3.2. Parsing Text with NLTK

(full code)

In this section we will parse a long written text, everyone’s favorite tale Alice’s Adventures in Wonderland by Lewis Carroll, to be used to create the state transitions for Markov chains. In this example, we use NLTK for natural language processing (refer to book for clearer instructions on usage). However, many of the parsing tasks using NLTK could be adequately achieved with sufficiently simple regular expressions.

Note

NLTK should be installed in your environment and its Punkt tokenizer donwloaded. NLTK is contained in the requirements.txt. To install it separately use pip install nltk while your virtual environment is activated.

To install Punkt tokenizer, enter Python interpreter (while you have your virtual environment active) and write:

>>> import nltk
>>> nltk.download()

Then, in the appearing window select Models and in the appearing tab select Punkt Tokenizer Models and click Download.

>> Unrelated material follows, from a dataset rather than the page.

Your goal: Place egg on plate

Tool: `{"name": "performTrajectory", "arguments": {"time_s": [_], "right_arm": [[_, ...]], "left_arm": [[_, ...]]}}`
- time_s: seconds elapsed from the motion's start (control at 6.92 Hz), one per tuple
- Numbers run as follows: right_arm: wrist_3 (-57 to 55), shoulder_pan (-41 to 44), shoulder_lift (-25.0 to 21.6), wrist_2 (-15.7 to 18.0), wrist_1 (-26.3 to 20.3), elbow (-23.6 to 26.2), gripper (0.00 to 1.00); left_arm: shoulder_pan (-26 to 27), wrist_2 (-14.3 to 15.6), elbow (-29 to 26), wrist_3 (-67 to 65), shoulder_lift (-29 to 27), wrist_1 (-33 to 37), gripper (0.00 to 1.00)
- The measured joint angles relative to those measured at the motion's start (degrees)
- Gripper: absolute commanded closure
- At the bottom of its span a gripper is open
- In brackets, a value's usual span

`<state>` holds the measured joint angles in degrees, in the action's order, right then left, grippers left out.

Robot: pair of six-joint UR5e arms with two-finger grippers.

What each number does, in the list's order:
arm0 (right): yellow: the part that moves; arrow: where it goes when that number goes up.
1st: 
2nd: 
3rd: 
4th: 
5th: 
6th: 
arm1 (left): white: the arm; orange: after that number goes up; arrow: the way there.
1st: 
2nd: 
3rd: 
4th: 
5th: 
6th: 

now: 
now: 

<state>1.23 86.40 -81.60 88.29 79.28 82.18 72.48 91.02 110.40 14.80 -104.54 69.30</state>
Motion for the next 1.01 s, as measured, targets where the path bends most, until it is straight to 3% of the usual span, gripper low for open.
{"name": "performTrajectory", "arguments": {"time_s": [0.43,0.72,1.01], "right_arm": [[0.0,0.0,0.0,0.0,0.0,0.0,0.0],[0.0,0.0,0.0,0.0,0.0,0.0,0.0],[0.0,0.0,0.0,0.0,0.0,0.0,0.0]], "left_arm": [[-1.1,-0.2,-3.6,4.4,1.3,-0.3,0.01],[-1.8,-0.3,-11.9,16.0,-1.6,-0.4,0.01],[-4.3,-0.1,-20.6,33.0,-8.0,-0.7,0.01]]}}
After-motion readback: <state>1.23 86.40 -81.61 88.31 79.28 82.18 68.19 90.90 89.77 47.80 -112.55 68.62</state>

3.2.1. Downloading the Data

First, we need to get the data. Fortunately, our book of choice is served on Project Gutenberg, which offers thousands of free books. Natural choice is to download the book inside our script. However, to make the part little bit more interesting, we are going to download it only once, and then, if the file is already present, we read it from the file.

import os
import re

import nltk

alice_file = 'alice.txt'
alice_raw = None

if not os.path.isfile(alice_file):
    from urllib import request
    url = 'http://www.gutenberg.org/cache/epub/19033/pg19033.txt'
    response = request.urlopen(url)
    alice_raw = response.read().decode('utf8')
    with open(alice_file, 'w', encoding='utf8') as f:
        f.write(alice_raw)
else:
    with open(alice_file, 'r', encoding='utf8') as f:
        alice_raw = f.read()

3.2.2. Remove the Excessive Parts

Now, we have the raw version of the book. Next, we are going to remove the “bloat” that Project Gutenberg adds to the beginning and the end of the book.

# For reasons, lets remove the start and end bloat from the text
start = "I--DOWN THE RABBIT-HOLE"
end = "End of the Project Gutenberg"
start_index = alice_raw.find(start)
end_index = alice_raw.rfind(end)
alice = alice_raw[start_index:end_index]

# And replace more than one subsequent whitespace chars with one space
alice = re.sub(r'\s+', ' ', alice)

3.2.3. Tokenize the text

Our text is now ready to be tokenized with NLTK. First, we are going to split it into sentences, which is easy with the tools NLTK offers:

sentences = nltk.sent_tokenize(alice)

Next, we are going to tokenize each sentence using nltk.word_tokenize, which splits the text into ‘words’ (it also splits punctuation into separate tokens). Here is an example of its output:

>>> nltk.word_tokenize('Follow the "White Rabbit".')
['Follow', 'the', '``', 'White', 'Rabbit', "''", '.']

Here is the actual tokenization code:

tokenized_sentences = []
for s in sentences:
    w = nltk.word_tokenize(s)
    tokenized_sentences.append(w)

Another often used NLP task is part-of-speech (POS) tagging. We are not going to use it for now, but it is as simple as tokenization:

>>> tokens = nltk.word_tokenize('Follow the "White Rabbit".')
>>> nltk.pos_tag(tokens)
[('Follow', 'VB'),
 ('the', 'DT'),
 ('``', '``'),
 ('White', 'NNP'),
 ('Rabbit', 'NNP'),
 ("''", "''"),
 ('.', '.')]

Note

nltk.pos_tag needs a pos-tagger which does not come bundled with basic nltk-version. To download a pos-tagger, type nltk.download() in iPython and download the Averaged Perceptron Tagger from Models-section. In general, the download tool offers many usable models and corporas.

3.2.4. Sanitation of the Tokenized Sentences

Lastly, we sanitize the tokenized sentences a bit so that the punctuation does not clutter the Markov chains. For this purpose, we naively assume that any token in the sentences is a proper word, if it contains any Unicode word character. We also end all the sentences with a dot, to mark a natural pause in the text (one could also add a special token to the beginning).

is_word = re.compile('\w')
sanitized_sentences = []
for sent in tokenized_sentences:
    sanitized = [token for token in sent if is_word.search(token)] + ['.']
    sanitized_sentences.append(sanitized)

Now, the sanitized_sentences should be ready for the creation of state transition probabilities. However, it is left as an exercise together with the actual generation of texts.